UPDATED 12:00 EST / NOVEMBER 02 2021

AI

The Linux Foundation announces new initiatives for AI, IoT and cloud computing  

The Linux Foundation, a nonprofit technology consortium that enables innovation through open-source software, today announced the launch of two new initiatives: the NextArch Foundation and Project OpenBytes.

The NextArch Foundation will serve as a neutral home for open-source developers and contributors to build next-generation architecture and support compatibility between an increasing array of microservices. These services form the building blocks of cloud-native computing, artificial intelligence, the internet of things, edge computing and many more advanced technologies.

“Developers today have to make what feel like impossible decisions among different technical infrastructures and the proper tool for a variety of problems,” said Jim Zemlin, executive director of the Linux Foundation. “Every tool brings learning costs and complexities that developers don’t have the time to navigate yet there’s the expectation that they keep up with accelerated development and innovation.”

Through what NextArch calls “infrastructure abstraction,” which will provide developers with what they need to automate development, operations and project processes and increase developer autonomy. The Foundation will also deliver enterprise customers easy-to-use and cost-effective tools to help them solve problems with commercializing their products.

More than 40 companies have committed to NextArch including cloud computing company VMware Inc. and Chinese multinational conglomerate Tencent.

“The mission and goals of NextArch Foundation are well aligned with our effort in open-source software projects in areas such as cloud-native for modern apps, blockchain, distributed edge/IoT, heterogeneous compute/storage/network and AI/ML accelerators,” said Alan Ren, general manager of VMware research and development China.

The Linux Foundation also announced the launch of Project OpenBytes, an initiative spearheaded by unstructured AI data platform Graviti Technologies Inc. dedicated to making AI datasets more available through the creation of open standards and formats.

According to Edward Cui, the founder of Graviti and former machine learning expert within Uber’s Advanced Technologies Group, part of what has held back AI research is the lack of high-quality data from real use cases.

“Acquiring higher-quality data is paramount if AI development is to progress,” Cui said. “To accomplish that, an open data community built on collaboration and innovation is urgently needed. Graviti believes it’s our social responsibility to play our part.”

Project OpenBytes will also reduce data contributors’ liability risks by creating an open data standard and format. Dataset holders are often reluctant to share their datasets publicly because of a lack of control of how the data is used and misunderstandings over licensing. If contributors have better ownership of the data and know will not be misused, OpenBytes believes more data will become accessible.

With a unified format, data contributors and consumers will be able to easily find relevant data to make collaboration easier. The idea is to reduce the labor and resources on repetitive data collection needed for training AI systems.

For example, numerous real-world use cases exist across industries such as autonomous vehicles, natural language processing, object recognition and more. Data for each of these uses must be generated using the actual situations the AI will encounter in its role and also high-quality enough that it will reduce errors.
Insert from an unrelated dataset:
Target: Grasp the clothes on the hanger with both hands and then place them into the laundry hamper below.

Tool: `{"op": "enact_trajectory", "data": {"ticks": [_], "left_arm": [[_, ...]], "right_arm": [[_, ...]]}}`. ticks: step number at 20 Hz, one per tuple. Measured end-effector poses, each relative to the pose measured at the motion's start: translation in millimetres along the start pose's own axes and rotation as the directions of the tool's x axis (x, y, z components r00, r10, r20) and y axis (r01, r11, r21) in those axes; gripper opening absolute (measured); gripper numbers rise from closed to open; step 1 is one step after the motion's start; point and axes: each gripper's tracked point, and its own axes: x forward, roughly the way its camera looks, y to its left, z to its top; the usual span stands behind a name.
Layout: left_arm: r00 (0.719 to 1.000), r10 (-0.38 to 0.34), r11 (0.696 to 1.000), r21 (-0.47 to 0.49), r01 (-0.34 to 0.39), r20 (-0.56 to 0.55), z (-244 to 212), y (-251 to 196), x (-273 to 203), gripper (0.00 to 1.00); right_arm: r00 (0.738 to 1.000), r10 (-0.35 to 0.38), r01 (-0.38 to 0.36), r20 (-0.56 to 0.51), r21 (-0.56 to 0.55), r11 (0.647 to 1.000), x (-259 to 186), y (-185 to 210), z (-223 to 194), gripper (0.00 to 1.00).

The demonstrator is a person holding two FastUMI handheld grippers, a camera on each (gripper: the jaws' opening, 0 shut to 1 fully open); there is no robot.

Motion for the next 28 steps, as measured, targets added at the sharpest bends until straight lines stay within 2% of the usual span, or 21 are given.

“The OpenBytes project and community will benefit all AI developers, both academic and professional and at both large and small enterprises, by enabling access to more high-quality open datasets and making AI deployment faster and easier,” said Mike Dolan, general manager and senior vice president of Projects at the Linux Foundation.

With the launch of the OpenBytes Project, the Linux Foundation seeks to build what it believes to be the first well-established open data community with neutral and transparent governance across various organizations in a collaborative effort.